WHAT NEEDS TO BE DONE:
Would you copy each line of the data below that has "robot"?

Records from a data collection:
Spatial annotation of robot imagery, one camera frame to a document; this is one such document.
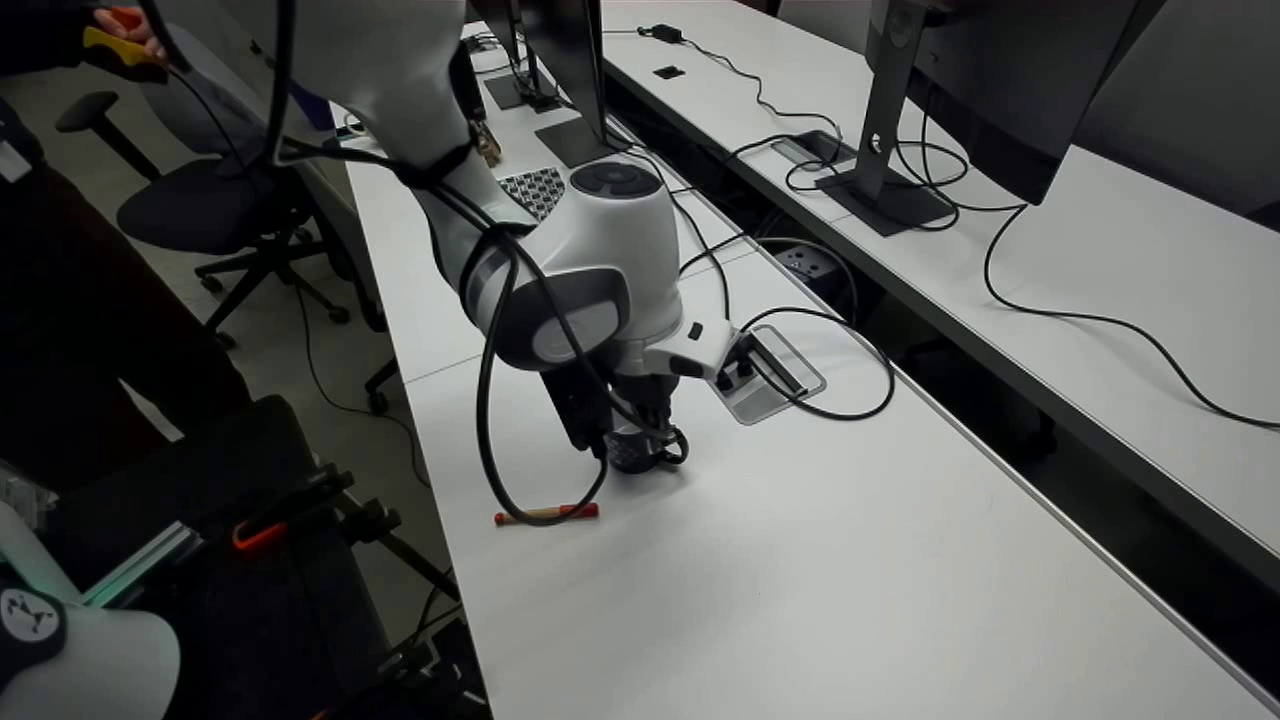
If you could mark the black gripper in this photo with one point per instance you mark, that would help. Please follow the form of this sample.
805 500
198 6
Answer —
647 397

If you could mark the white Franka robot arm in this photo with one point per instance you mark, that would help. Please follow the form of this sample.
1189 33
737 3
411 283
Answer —
603 227

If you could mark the person hand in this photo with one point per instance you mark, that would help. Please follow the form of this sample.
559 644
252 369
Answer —
135 25

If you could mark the red marker pen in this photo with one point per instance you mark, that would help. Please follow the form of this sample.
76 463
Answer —
533 518

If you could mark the black white calibration checkerboard sheet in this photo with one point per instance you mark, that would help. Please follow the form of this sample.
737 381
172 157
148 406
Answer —
533 190

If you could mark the grey docking hub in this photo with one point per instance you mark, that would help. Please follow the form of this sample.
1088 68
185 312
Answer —
810 145

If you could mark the small black square tag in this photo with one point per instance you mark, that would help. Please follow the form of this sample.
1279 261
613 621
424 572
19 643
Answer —
670 68

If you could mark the black computer monitor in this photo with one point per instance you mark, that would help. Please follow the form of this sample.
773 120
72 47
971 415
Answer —
565 53

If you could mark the grey monitor stand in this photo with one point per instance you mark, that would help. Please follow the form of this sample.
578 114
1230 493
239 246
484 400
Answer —
886 134

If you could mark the small black plug adapter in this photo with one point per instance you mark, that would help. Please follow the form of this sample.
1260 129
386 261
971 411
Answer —
661 33

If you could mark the black office chair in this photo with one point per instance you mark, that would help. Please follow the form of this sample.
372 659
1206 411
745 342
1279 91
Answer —
203 213

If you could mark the grey backed computer monitor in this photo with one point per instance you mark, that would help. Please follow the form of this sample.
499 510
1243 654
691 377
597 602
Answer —
1043 81

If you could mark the aluminium extrusion bar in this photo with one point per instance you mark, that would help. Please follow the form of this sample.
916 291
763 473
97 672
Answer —
143 564

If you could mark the grey monitor panel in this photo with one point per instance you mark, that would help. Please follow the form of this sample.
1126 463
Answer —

ANSWER SECTION:
Spatial annotation of robot imagery, one camera frame to a document; this is one such document.
If you could mark the white Franka robot arm in this photo with one point per instance you mark, that would help. Please follow the form of this sample.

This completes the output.